■ TASK INSTRUCTIONS ■
In the entries below, the lines from the one with "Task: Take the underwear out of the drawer" through the one with "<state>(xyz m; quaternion" are to be copied exactly; both ends count.

■ DATA FOR ANALYSIS ■
Segment Open
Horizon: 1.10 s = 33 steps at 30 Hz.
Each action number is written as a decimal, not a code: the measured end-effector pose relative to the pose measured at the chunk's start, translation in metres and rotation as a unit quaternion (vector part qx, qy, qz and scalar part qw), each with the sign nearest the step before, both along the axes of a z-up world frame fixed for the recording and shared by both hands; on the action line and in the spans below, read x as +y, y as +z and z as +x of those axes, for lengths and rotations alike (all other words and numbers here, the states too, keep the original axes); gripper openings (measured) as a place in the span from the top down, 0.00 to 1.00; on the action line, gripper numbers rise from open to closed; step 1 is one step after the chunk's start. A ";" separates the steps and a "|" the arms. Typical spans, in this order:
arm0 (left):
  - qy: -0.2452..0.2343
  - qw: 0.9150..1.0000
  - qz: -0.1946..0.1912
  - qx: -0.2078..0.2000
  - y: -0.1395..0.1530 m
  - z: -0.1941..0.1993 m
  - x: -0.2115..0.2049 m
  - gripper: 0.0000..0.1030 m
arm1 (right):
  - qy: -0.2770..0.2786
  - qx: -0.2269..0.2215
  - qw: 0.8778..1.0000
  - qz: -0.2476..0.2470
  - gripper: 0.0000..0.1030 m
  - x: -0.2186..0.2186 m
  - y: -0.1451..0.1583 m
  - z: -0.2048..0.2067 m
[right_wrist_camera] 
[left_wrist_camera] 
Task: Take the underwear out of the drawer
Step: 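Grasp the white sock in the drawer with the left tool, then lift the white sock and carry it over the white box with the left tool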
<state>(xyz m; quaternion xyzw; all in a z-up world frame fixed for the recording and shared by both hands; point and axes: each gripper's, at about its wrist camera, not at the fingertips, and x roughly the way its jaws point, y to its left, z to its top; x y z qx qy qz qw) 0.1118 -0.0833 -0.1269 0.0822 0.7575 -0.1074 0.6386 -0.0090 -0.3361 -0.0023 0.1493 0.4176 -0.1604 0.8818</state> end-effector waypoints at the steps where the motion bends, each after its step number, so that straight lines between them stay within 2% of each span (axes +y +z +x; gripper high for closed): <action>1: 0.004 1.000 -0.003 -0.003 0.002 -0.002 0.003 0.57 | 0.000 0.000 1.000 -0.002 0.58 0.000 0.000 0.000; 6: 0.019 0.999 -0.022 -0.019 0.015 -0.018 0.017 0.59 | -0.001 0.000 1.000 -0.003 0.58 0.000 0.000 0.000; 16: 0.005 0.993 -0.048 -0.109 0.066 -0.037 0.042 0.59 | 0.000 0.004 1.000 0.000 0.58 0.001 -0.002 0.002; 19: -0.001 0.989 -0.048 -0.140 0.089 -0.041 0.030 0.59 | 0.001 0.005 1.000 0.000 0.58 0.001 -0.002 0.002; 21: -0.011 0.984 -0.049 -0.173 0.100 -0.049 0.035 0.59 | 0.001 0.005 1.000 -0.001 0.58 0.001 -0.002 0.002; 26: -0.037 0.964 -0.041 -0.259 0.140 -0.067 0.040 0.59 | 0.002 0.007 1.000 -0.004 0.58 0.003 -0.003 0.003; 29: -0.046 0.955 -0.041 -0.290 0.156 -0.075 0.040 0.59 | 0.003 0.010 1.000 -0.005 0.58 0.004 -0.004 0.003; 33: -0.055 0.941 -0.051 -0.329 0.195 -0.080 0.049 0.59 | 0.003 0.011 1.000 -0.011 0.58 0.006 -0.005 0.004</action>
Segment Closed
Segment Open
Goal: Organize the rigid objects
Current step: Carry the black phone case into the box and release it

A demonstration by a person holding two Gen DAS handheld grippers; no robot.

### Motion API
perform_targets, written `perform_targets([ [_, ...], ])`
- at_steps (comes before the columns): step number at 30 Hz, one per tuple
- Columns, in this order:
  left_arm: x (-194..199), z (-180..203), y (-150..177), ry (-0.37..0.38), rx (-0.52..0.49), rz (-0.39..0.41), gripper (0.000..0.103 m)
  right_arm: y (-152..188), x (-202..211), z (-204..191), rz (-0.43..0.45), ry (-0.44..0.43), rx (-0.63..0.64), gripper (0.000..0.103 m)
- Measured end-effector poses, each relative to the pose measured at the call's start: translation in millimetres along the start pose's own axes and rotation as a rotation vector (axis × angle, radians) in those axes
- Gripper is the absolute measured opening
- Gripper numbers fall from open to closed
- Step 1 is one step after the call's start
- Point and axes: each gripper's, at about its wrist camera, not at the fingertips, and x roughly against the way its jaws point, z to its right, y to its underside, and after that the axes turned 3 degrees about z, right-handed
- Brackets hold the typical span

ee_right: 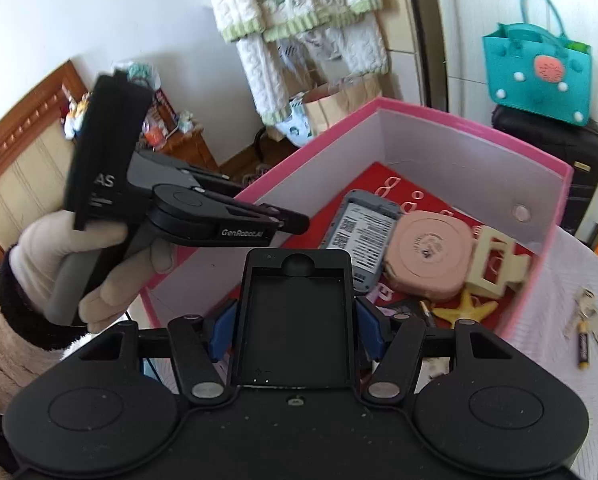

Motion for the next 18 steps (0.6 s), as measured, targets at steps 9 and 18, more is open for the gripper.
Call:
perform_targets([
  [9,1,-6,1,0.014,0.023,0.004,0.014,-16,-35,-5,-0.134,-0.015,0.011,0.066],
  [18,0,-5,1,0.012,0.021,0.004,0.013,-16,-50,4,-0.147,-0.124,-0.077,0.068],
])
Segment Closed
■ YOUR SOLUTION ■
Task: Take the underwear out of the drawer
Step: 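Grasp the white sock in the drawer with the left tool, then lift the white sock and carry it over the white box with the left tool
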<state>(xyz m; quaternion xyzw; all in a z-up world frame fixed for the recording and shared by both hands; point and axes: each gripper's, at about its wrist camera, not at the fingertips, and x roughly the way its jaws point, y to its left, z to its top; x y z qx qy qz qw) 0.1118 -0.0833 -0.1269 0.0822 0.7575 -0.1074 0.6386 -0.0090 -0.3361 -0.0023 0.1493 0.4176 -0.1604 0.8818</state> end-effector waypoints at the steps where the motion bends, each after its step number, so that straight lines between them stay within 2% of each span (axes +y +z +x; gripper high for closed): <action>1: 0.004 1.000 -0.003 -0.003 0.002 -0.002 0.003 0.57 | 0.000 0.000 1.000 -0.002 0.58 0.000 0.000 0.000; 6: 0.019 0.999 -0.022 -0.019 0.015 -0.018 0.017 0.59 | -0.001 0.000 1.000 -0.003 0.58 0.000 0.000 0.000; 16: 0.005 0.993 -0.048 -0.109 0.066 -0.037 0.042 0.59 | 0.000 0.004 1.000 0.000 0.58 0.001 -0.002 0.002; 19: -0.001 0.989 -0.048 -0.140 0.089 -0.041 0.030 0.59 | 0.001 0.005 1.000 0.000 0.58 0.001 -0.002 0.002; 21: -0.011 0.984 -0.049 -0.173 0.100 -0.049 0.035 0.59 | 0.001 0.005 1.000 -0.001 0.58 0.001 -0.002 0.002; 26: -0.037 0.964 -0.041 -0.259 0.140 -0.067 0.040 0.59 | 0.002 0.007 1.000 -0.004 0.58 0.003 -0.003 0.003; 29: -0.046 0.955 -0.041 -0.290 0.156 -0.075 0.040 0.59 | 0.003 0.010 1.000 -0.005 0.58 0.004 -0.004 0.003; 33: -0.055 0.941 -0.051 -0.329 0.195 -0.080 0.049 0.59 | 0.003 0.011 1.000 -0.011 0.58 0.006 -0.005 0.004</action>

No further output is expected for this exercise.